What the law requires

  • Responsible agency Colorado Governor's Office of Information Technology (OIT); enforcement through private civil suits in Colorado courts under the Colorado Anti-Discrimination Act (Colorado Civil Rights Division administers CADA generally) (oit.colorado.gov/accessibility-law) (opens in new tab)
  • Adopted standard WCAG 2.1 Level A and AA (as published Sept 21, 2023), incorporated by reference in 8 CCR 1501-11; rules also reference Section 508 of the Rehabilitation Act as a standard
  • Who it covers State agencies and local government 'public entities' (state and local governments, special districts, and other governmental instrumentalities), including public higher education institutions as state agencies; covers public-facing and internal-facing ICT, websites, applications, documents, kiosks, and third-party/procured technology used on or after July 1, 2024. Liability falls on the public entity/state agency managing the content or platform.
  • Private right of action Yes. C.R.S. 24-34-802 makes a public entity's failure to comply with OIT accessibility standards a form of disability discrimination under the Colorado Anti-Discrimination Act. An individual with a disability may bring a civil suit in a court of competent jurisdiction and is entitled to a court order requiring compliance, plus damages or a statutory fine.
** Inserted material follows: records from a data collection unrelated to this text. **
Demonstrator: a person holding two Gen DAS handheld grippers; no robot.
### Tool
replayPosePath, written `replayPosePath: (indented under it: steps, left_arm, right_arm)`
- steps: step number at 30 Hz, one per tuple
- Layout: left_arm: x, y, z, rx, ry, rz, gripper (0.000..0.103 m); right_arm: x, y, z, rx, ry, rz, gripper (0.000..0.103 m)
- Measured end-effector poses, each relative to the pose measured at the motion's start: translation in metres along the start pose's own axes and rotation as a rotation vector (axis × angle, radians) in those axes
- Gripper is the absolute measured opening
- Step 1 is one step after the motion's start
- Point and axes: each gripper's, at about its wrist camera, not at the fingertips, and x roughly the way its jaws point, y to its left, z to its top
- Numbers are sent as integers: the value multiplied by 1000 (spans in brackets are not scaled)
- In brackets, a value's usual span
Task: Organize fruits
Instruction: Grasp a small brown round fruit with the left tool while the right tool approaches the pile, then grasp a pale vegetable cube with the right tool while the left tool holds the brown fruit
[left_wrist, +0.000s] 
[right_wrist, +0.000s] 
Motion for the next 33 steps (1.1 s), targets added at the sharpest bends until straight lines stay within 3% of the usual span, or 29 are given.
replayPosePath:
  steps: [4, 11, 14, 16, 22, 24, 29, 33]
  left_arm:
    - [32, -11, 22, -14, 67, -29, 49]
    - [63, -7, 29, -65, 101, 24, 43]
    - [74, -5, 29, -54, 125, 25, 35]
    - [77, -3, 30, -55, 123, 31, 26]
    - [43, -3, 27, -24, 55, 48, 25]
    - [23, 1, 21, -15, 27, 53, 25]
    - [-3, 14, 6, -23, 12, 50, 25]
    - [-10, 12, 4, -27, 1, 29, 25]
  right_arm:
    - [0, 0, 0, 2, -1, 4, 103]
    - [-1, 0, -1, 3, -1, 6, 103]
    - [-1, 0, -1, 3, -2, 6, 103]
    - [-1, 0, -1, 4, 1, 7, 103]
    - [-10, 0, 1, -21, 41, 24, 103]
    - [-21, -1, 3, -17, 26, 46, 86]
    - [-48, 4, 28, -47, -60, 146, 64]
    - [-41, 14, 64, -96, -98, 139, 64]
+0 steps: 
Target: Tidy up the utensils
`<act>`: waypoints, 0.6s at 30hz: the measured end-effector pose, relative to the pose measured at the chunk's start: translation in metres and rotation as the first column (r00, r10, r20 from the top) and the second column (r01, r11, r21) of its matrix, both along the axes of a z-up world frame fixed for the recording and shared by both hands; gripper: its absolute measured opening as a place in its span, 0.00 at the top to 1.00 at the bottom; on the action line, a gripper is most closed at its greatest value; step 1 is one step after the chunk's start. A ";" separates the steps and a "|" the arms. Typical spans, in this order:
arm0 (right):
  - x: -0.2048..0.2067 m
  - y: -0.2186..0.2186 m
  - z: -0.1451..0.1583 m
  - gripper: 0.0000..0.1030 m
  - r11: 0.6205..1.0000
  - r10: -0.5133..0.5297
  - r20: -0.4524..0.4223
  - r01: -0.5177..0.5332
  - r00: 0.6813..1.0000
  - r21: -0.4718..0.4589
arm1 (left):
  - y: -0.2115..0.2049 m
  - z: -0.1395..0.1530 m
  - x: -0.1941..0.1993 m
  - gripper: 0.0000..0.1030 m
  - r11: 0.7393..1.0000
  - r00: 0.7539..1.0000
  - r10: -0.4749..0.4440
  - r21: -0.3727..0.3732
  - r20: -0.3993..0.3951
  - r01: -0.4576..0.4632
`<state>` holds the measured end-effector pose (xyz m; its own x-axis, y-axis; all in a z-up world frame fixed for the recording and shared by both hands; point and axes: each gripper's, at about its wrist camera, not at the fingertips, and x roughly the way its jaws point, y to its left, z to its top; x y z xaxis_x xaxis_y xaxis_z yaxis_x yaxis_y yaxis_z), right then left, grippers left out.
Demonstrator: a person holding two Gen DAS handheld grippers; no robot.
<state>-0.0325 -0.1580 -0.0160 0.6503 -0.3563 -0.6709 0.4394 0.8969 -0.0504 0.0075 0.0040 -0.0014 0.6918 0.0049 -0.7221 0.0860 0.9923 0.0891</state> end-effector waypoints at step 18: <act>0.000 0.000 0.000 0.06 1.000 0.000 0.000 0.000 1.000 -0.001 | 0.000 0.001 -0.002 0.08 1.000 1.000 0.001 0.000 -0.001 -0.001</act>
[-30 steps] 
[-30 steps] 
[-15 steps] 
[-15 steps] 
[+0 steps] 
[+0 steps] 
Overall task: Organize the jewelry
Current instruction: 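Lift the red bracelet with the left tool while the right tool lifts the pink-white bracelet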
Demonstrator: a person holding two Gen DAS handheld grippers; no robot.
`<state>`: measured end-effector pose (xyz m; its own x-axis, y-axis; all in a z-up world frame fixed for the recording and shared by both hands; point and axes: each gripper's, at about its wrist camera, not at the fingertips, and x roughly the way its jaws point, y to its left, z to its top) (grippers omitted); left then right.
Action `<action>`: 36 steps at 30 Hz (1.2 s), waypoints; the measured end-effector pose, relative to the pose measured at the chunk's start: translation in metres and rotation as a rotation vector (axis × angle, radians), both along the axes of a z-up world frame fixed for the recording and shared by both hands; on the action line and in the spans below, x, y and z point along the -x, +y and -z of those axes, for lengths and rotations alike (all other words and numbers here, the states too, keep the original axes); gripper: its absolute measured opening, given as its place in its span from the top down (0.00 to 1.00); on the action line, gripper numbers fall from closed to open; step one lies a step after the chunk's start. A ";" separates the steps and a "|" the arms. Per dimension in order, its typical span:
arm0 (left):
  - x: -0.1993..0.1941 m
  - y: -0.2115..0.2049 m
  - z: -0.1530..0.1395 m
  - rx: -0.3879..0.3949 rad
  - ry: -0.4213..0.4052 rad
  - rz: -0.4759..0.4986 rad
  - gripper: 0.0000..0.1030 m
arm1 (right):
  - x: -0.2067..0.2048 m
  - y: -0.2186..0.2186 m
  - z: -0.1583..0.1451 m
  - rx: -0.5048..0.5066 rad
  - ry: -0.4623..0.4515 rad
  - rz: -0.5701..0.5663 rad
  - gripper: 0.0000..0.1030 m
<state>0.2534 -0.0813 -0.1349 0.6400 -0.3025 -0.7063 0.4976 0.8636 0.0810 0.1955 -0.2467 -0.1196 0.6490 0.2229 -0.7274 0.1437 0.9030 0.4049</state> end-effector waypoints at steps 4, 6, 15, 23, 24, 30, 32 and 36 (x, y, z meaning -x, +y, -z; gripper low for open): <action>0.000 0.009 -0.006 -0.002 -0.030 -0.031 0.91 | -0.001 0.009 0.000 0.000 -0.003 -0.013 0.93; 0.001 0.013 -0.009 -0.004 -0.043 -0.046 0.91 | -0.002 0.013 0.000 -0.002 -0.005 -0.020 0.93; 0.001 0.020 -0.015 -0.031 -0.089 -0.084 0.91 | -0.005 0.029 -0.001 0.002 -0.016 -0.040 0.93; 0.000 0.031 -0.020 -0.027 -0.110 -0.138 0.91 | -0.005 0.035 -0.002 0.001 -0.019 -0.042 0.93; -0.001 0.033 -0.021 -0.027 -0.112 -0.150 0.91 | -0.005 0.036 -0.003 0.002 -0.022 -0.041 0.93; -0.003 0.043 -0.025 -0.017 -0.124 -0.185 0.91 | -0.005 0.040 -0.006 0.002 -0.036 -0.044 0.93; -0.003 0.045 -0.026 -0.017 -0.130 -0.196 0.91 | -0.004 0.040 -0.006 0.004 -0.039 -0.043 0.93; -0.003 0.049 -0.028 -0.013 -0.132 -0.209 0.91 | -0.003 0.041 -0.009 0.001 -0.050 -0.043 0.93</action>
Enforcement is private/complaint-driven through the courts, not administrative penalties by OIT.
  • Statutory damages / penalties Statutory fine of $5,000 per violation, payable to each plaintiff for each violation, as amended by HB 25-1239 (originally $3,500 under HB 21-1110); available as an alternative to actual monetary damages. Noneconomic loss/injury damages are capped at $50,000. A single violation on one digital product (e.g., a website or app) counts as a single incident, not separate violations, under C.R.S. 24-85-103 claims. Citation: C.R.S. 24-34-802.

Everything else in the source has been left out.